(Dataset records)
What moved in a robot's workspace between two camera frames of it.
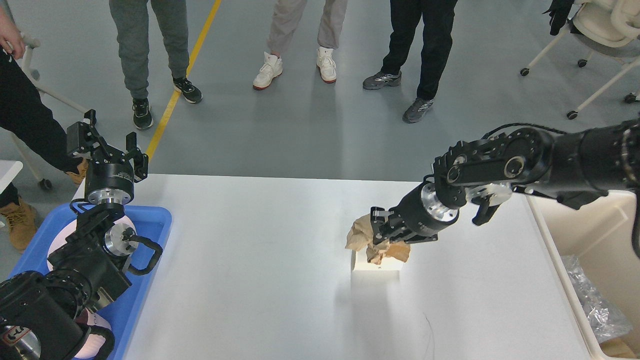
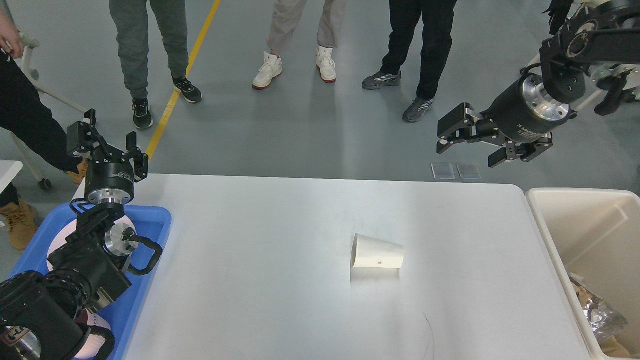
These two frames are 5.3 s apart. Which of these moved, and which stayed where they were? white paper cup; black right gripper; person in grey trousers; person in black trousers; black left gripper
Moved: black right gripper
Stayed: person in grey trousers; black left gripper; person in black trousers; white paper cup
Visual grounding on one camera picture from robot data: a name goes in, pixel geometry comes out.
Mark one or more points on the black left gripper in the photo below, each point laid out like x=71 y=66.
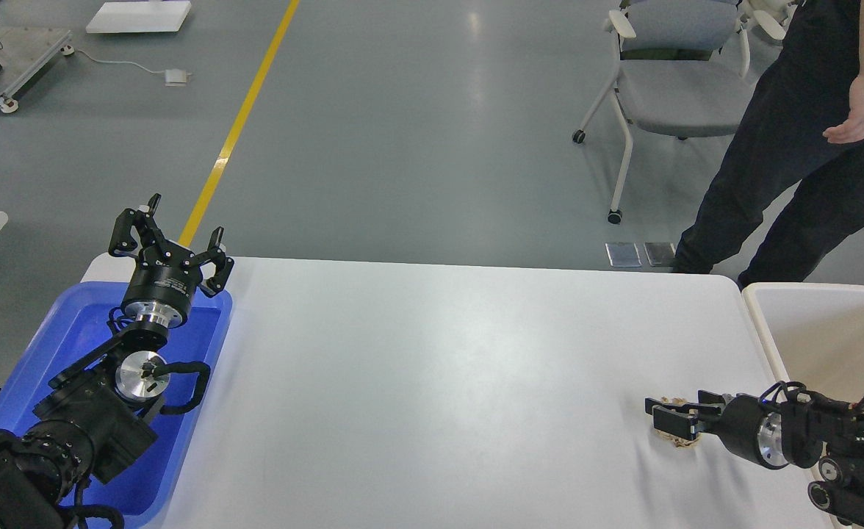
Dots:
x=162 y=287

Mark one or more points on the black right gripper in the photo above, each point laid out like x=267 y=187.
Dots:
x=747 y=429

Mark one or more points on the brown paper ball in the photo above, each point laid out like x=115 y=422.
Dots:
x=676 y=441

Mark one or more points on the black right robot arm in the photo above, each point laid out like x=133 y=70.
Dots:
x=787 y=425

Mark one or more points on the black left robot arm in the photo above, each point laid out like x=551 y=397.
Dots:
x=97 y=421

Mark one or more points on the beige plastic bin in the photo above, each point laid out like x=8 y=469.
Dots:
x=812 y=333

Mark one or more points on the metal floor socket plates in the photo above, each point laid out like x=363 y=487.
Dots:
x=647 y=254

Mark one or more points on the white flat board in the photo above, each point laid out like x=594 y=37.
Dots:
x=121 y=17

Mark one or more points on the blue plastic bin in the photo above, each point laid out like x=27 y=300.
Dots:
x=74 y=325

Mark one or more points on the person in black clothes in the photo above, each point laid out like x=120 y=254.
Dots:
x=779 y=145

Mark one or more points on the grey office chair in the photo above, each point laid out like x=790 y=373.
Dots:
x=679 y=69
x=773 y=17

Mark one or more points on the white power adapter with cable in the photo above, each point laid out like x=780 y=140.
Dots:
x=171 y=77

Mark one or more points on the aluminium frame cart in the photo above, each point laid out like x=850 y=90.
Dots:
x=24 y=52

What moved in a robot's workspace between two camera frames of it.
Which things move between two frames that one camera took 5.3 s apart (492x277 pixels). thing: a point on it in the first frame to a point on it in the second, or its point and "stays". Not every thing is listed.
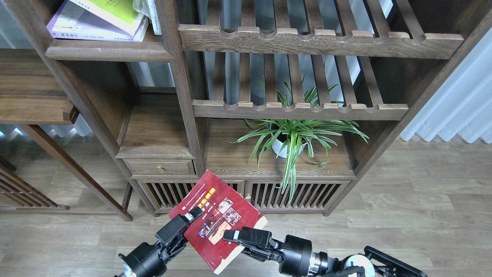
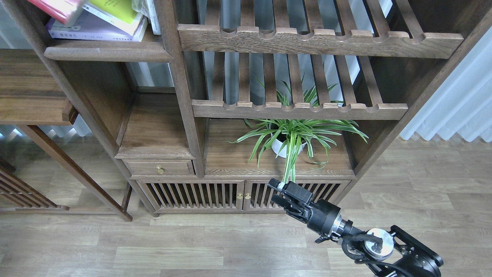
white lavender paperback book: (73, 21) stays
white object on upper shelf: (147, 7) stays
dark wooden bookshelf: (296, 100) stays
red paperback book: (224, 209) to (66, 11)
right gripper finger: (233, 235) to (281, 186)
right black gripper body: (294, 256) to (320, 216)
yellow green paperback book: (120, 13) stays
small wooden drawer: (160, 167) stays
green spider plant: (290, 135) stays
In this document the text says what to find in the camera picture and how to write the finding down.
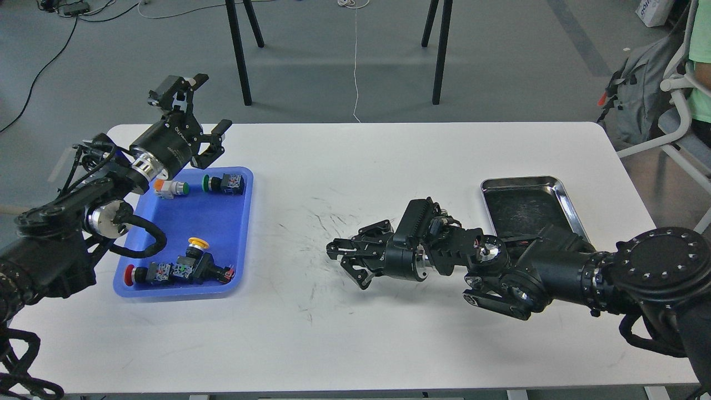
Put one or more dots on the grey backpack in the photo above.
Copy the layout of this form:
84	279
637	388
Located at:
633	101

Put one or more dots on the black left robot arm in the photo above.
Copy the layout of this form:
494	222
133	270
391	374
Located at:
60	243

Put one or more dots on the black right table leg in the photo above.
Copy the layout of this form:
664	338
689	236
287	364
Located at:
447	9

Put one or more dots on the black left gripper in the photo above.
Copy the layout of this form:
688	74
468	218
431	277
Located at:
178	138

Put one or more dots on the yellow push button switch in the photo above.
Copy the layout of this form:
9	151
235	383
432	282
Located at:
197	265

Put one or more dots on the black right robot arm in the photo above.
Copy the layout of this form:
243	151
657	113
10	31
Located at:
658	280

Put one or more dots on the black left table leg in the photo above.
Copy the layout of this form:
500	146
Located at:
238	50

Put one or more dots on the red push button switch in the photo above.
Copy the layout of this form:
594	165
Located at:
156	274

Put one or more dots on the white cardboard box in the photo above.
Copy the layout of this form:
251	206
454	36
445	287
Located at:
654	13

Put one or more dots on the metal tray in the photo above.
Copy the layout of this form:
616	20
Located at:
523	206

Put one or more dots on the white chair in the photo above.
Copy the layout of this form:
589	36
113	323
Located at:
673	132

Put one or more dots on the blue plastic tray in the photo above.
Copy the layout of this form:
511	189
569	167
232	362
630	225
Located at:
221	219

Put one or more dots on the person in green shirt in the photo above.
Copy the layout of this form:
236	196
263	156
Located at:
699	54

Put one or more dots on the green push button switch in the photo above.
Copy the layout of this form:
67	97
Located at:
229	184

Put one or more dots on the black table leg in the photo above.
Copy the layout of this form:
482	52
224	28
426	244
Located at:
238	50
447	9

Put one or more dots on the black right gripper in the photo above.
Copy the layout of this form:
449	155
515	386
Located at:
400	248

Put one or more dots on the orange white push button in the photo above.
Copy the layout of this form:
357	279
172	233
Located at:
170	189

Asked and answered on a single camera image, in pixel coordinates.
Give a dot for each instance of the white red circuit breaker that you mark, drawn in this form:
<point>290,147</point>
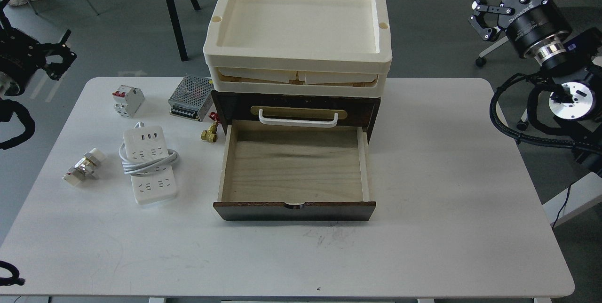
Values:
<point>127,100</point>

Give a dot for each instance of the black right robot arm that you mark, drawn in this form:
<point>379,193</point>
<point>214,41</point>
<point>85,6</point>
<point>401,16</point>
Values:
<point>567,87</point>

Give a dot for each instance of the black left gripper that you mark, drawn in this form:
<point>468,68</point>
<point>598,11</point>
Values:
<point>19,58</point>

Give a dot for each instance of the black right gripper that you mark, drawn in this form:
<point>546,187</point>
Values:
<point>536,18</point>

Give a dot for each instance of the white power strip with cable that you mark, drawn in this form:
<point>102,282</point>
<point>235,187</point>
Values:
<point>148,161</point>

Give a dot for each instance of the white drawer handle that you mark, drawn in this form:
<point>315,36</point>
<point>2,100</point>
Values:
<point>297,123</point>

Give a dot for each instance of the brass valve red handle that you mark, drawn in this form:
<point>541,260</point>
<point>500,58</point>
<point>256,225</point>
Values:
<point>210,134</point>

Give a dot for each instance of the white metal pipe fitting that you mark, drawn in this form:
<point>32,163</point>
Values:
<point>85,168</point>

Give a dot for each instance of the metal mesh power supply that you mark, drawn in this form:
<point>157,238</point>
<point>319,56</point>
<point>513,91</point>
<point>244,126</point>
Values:
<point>192,97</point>

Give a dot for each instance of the open wooden drawer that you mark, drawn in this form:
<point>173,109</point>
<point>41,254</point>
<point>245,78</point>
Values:
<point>294,173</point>

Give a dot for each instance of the cream plastic stacked tray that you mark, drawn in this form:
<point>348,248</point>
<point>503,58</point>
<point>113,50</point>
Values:
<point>300,47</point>

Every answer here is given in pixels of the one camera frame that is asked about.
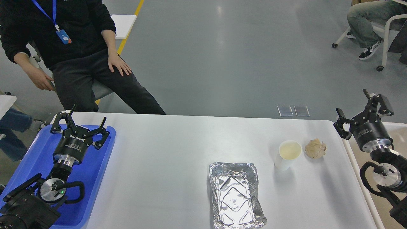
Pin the crumpled brown paper ball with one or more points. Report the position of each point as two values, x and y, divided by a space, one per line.
315 149

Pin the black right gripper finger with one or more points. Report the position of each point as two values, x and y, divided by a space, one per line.
377 106
338 125

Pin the right floor glass tile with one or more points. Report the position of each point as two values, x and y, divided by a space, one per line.
302 111

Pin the white side table corner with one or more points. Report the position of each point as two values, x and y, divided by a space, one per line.
6 101

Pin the white foam board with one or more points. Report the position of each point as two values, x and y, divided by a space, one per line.
123 24

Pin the beige plastic bin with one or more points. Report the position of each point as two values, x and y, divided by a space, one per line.
384 176

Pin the person in blue jeans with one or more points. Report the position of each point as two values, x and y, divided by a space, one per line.
14 120

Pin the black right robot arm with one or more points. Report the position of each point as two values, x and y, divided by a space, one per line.
386 174

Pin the aluminium foil tray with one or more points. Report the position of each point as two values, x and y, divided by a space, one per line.
235 196

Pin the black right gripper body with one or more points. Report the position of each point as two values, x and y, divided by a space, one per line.
369 131

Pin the white paper cup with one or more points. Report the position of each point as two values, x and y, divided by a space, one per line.
288 152

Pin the seated person in jeans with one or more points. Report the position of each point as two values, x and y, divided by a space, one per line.
360 17

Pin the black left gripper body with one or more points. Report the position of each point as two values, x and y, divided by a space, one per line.
73 146

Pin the left floor glass tile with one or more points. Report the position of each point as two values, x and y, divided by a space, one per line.
285 110

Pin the floor glass tile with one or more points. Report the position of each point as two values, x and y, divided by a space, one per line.
302 111
285 110

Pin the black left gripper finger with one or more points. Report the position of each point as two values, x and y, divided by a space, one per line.
67 116
100 130

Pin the grey office chair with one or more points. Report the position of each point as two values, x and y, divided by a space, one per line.
99 89

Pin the white rolling chair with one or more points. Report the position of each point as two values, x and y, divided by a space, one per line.
382 29

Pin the person in black clothes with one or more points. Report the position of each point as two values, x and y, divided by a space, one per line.
65 45

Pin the blue plastic tray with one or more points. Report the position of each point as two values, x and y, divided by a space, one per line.
57 175

### [PROBLEM STATEMENT]
Only a number is wanted. How many lines of the entries above carry "drawer"?

### [OUTPUT FOR THIS TASK]
3